SecurePath Wayne Howlett

SECURITY

Security Operations

A documented view of my monitoring environment: architecture, tooling, detections, and response workflow. Live demo widgets will be added after VPS2 is deployed.

VPS Segments
3
SIEM
Wazuh
Endpoints
Laptop / iPhone / iPad
IPS
Fail2Ban

API: https://api.ihowlett.com/v1/secops

Architecture

Segmented design • blast-radius reduction • monitoring integrity

Current monitoring layout (portfolio simulation):

- Web layer: Vercel (public site)

- VPS1: API + database access layer

- VPS2: SIEM / monitoring (Wazuh stack)

- VPS3: Connect (digital card + supporting services)

- Endpoints: laptop + iPhone (plus lab VMs when needed)

Key design principles:

- Segmentation: each VPS has a clear role to reduce blast radius.

- Least privilege: service accounts and keys scoped to purpose.

- Immutable evidence: config versions + change notes after updates.

This is intentionally small, but structured like an enterprise: defined trust boundaries, centralized visibility, and repeatable incident handling.

DATA FLOW
Endpoints
Laptop • iPhone • iPad
↓ secure telemetry
VPS2 — SIEM
Wazuh • alerts • investigations
↓ detections
Portfolio Demo
Evidence + reporting (safe)

Overview

This section documents how I run monitoring and incident response across a small, real environment: public web → API → VPS → endpoints. The goal is not flashy dashboards — it’s measurable detection coverage and repeatable response.

SecurePath SecOps is built around three rules:

1) Collect the right telemetry (security-relevant, not noise).

2) Make detections testable (simulate, verify alerting, tune).

3) Leave evidence (configs, screenshots, runbooks, change notes).

If a detection can’t be validated and explained, it doesn’t count.

Monitoring Stack

SIEM: Wazuh (VPS2)

Intrusion Prevention: Fail2Ban (all VPS)

Firewall: host-level rules (per VPS)

Planned: Network monitoring (Security Onion), vulnerability scanning (Greenbone/OpenVAS).

Detection Use Cases

Detections are treated like products: they must be testable, tuned, and documented.

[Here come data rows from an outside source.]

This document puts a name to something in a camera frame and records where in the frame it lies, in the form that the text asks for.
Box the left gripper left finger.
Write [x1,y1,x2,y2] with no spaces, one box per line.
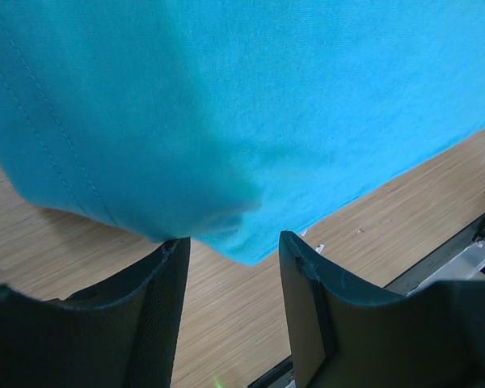
[0,238,191,387]

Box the cyan t shirt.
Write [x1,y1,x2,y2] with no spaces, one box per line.
[0,1,485,265]

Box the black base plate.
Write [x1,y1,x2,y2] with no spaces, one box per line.
[246,201,485,388]

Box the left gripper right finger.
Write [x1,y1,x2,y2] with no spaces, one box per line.
[277,230,485,388]

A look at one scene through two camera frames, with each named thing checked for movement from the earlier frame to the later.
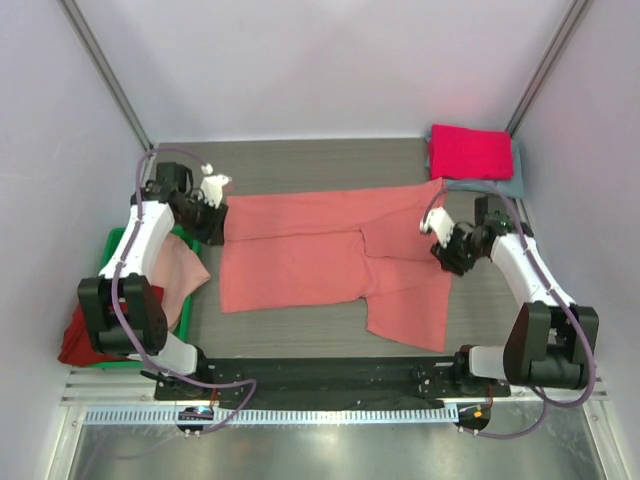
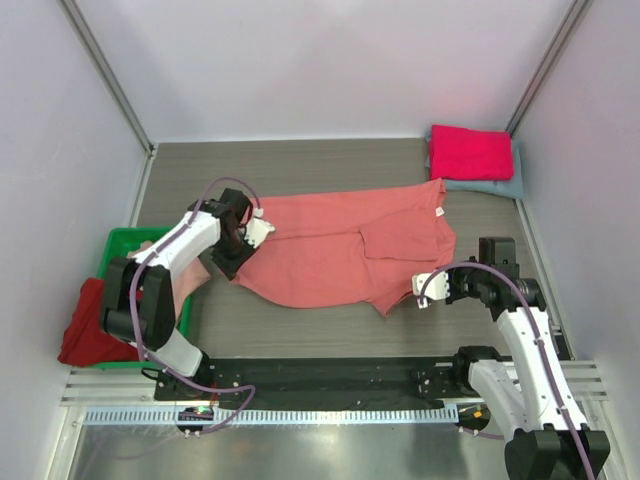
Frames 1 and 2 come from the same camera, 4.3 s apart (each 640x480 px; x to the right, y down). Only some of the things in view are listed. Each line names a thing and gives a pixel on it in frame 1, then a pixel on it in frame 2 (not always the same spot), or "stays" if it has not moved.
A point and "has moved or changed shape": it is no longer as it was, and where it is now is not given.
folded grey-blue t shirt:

Baseline detection categories:

- Brute force / password spraying attempts (SSH + app auth)

- Suspicious privilege escalation patterns (sudo misuse, unexpected admin actions)

- Persistence indicators (cron modifications, new services, startup changes)

- Web/API abuse patterns (enumeration, path traversal attempts, auth anomalies)

- Integrity changes (critical config files, key directories)

Alert quality standards:

- Each alert has a clear title, severity, and investigation steps.

- Each alert maps to an outcome: block, contain, confirm benign, or tune rule.

- Each alert has a “proof path”: how to reproduce safely for verification.

Incident Response Workflow

1) Alert triggers in SIEM

2) Validate and triage (severity + scope)

3) Collect evidence (logs, timestamps, affected host)

4) Contain (block, isolate, revoke)

5) Eradicate + recover (patch, restore, harden)

6) Lessons learned (tune detection + update baseline)

Evidence

Screenshots, dashboards, alert examples, and sanitized logs will appear here once VPS2 is deployed and demo endpoints are enabled.